Responsabilité pécuniaire du salarié licencié pour faute grave

Seule la faute lourde peut permettre de rechercher la responsabilité pécuniaire du salarié selon la jurisprudence de la cour de cassation.

Dans cette affaire, le salarié (un conducteur de bus) se voyait reprocher d'avoir perçu des sommes destinées à l'entreprise : il vendait des tickets sans en restituer la recette à l'employeur. Sur ce motif, son employeur l'avait licencié pour faute grave.

Le Conseil de Prud'hommes et la Cour d'Appel avaient retenu la faute grave et ordonné la compensation entre une dette salariale et le montant des sommes détournées.

La Cour de Cassation a estimé que la Cour d'Appel passait outre l'interdiction de principe édictée par l'article L. 3251-1 du Code du travail : « L'employeur ne peut opérer une retenue de salaire pour compenser des sommes qui lui seraient dues par un salarié pour fournitures diverses, quelle qu'en soit la nature », estimant que cette interdiction de compensation se limitait aux sommes dues par un salarié pour fournitures diverses, et ne concernait donc pas une créance de nature indemnitaire (dommages intérêts correspondant au montant des recettes détournées).

La Cour de Cassation a censuré l'arrêt de la Cour d'Appel en rappelant que la responsabilité pécuniaire du salarié vis-à-vis de son employeur ne peut résulter que de la faute lourde du salarié. Seule la faute lourde du salarié, c'est-à-dire  « celle commise par le salarié dans l'intention de nuire à l'employeur ou à l'entreprise », peut mettre en cause sa responsabilité pécuniaire et autoriser l'employeur à pratiquer une compensation entre le salaire et les sommes que le salarié lui doit .

Elle confirme son arrêt du 20 avril 2005 [Cass. soc. 21 oct. 2008, n°07-40.809, Nely c/ Sté Connex Rhodalia], dans lequel elle avait refusé que le coût du renouvellement d'un badge détérioré soit retenu sur le salaire en dehors d'une faute lourde.

REMARQUE

S'il ne peut pas appliquer la compensation, l'employeur peut agir devant les juridictions civiles ou pénales pour obtenir la condamnation du salarié au paiement de dommages intérêts en réparation du préjudice subir.

RAPPEL DES TEXTES

Le Code civil, dans son article 1289, prévoit la possibilité d'une compensation de droit entre deux créances certaines, liquides et exigibles.

En droit du travail, cette règle n'est pas intégralement transposable en raison du caractère alimentaire du salaire.

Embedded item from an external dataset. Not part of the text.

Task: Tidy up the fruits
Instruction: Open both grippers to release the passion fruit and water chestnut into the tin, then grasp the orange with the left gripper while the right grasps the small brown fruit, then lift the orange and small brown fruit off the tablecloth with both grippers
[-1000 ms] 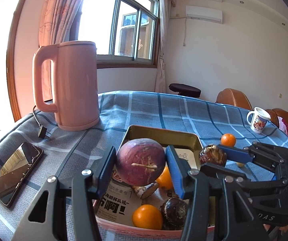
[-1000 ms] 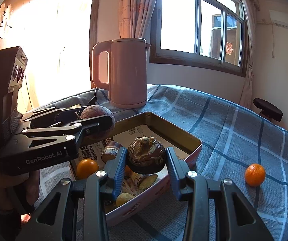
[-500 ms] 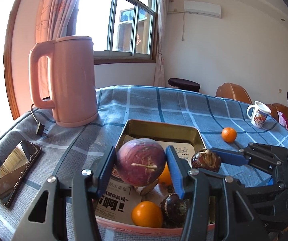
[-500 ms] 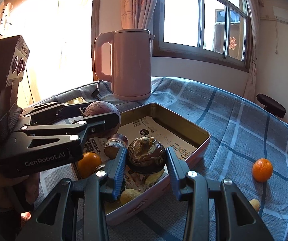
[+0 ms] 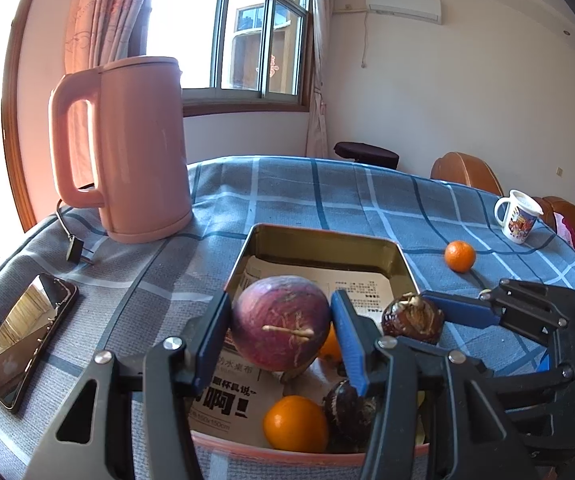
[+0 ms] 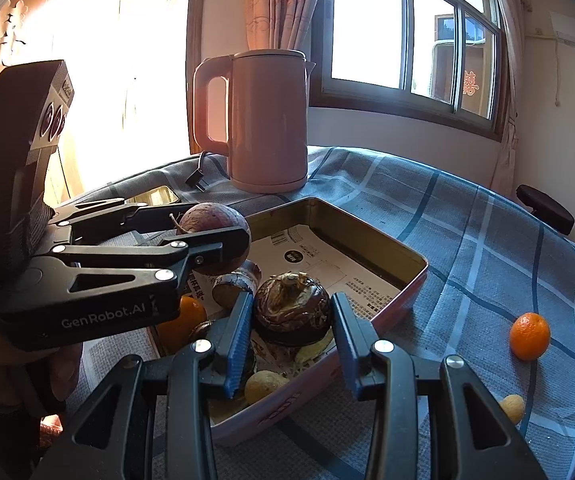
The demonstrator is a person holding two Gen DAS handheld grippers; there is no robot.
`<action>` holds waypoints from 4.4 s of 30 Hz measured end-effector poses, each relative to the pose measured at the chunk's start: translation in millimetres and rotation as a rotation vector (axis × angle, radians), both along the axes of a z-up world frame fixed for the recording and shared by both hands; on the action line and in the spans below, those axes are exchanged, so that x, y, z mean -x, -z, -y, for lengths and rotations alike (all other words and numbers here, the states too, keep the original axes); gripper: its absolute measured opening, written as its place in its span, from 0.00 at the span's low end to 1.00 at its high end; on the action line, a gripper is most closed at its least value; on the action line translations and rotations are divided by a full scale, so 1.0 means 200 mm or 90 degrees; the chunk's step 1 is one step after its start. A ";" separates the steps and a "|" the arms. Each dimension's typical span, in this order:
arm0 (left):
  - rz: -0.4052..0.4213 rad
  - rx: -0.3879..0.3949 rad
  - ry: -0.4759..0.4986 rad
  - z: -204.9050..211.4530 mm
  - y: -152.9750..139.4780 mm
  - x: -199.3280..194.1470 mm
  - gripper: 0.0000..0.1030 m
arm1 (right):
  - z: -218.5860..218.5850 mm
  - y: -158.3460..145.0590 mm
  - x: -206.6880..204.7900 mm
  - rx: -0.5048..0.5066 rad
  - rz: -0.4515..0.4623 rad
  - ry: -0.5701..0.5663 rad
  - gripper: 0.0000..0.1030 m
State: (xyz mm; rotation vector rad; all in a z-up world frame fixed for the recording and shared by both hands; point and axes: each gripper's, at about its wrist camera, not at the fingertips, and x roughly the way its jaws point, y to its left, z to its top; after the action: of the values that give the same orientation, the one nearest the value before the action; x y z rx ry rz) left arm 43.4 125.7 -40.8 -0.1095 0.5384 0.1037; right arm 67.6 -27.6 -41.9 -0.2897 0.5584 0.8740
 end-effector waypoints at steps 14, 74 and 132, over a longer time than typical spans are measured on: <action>0.000 0.003 -0.018 -0.02 0.00 0.02 0.71 | -0.04 0.04 0.01 0.033 -0.025 -0.028 0.49; -0.131 0.017 0.207 1.04 0.09 -0.87 0.58 | 1.16 0.13 -0.71 0.004 -0.170 0.390 0.26; -0.100 0.052 0.240 0.99 0.09 -0.89 0.49 | 1.12 0.05 -0.62 -0.009 -0.101 0.345 0.26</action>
State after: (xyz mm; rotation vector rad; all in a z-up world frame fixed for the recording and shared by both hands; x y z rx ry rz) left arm 220.9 -73.2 -58.1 -0.0780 0.7113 -0.2795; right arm 191.9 -250.7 -52.4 -0.0465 0.7336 0.3765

Par ailleurs, le Code du travail dans son article L. 1331-2 prohibe la sanction pécuniaire du salarié : « Les amendes ou autres sanctions pécuniaires sont interdites. Toute disposition ou stipulation contraire est réputée non écrite ».

La Jurisprudence a édicté le principe que la responsabilité pécuniaire du salarié ne peut engagée qu'en cas de faute lourde (cf. supra).

Le Code du travail n'aborde que deux cas :

  • article L.3251-1 et 2 : les créances pour fournitures diverses (compensation interdite sauf trois exceptions : les outils et instruments nécessaires au travail, les matières ou matériaux dont le salarié a la charge et l'usage, les sommes avancées pour l'acquisition de ces objets),
  • article L.3251-3 : les avances en espèce par l'employeur (hors acompte), qui ne peuvent être retenues que dans la limite d'un dixième du salaire par mois.

Il faut préciser que la compensation est strictement interdite dans certains secteurs d'activité (hôtels, cafés,restaurants, entreprise de spectacle, casinos, entreprise de chemin de fer, de navigation et de transport), afin de contrecarrer certains usages prélevant notamment sur les pourboires une caution en cas de casse (bris de vaisselle...) ou refacturant le coût de communications téléphoniques personnelles.

Pour les autres cas non abordés par le Code du travail, un arrêt du 25 juin 1997 était venu préciser que l'article L.3251-1 et 2 n'évoquant que la compensation entre salaire et les créances pour fournitures diverses, les autres compensations étaient possibles :

  • compensation sur l'indemnité légale conventionnelle de licenciement ou sur des dommages intérêts pour licenciement sans cause réelle et sérieuse,
  • compensation pour des sommes indûment versées au salarié (Cass. Soc. 7 mars 2000 n°97-44.101),
  • compensation au titre d'une indemnité de préavis non effectué (Cass. Soc. 27 février 2001 n°99-40.774).

Ces compensations ne peuvent s'opérer que dans la limite de la fraction saisissable du salaire (Cass. Soc. 25 janvier 1997 n°94-44.788).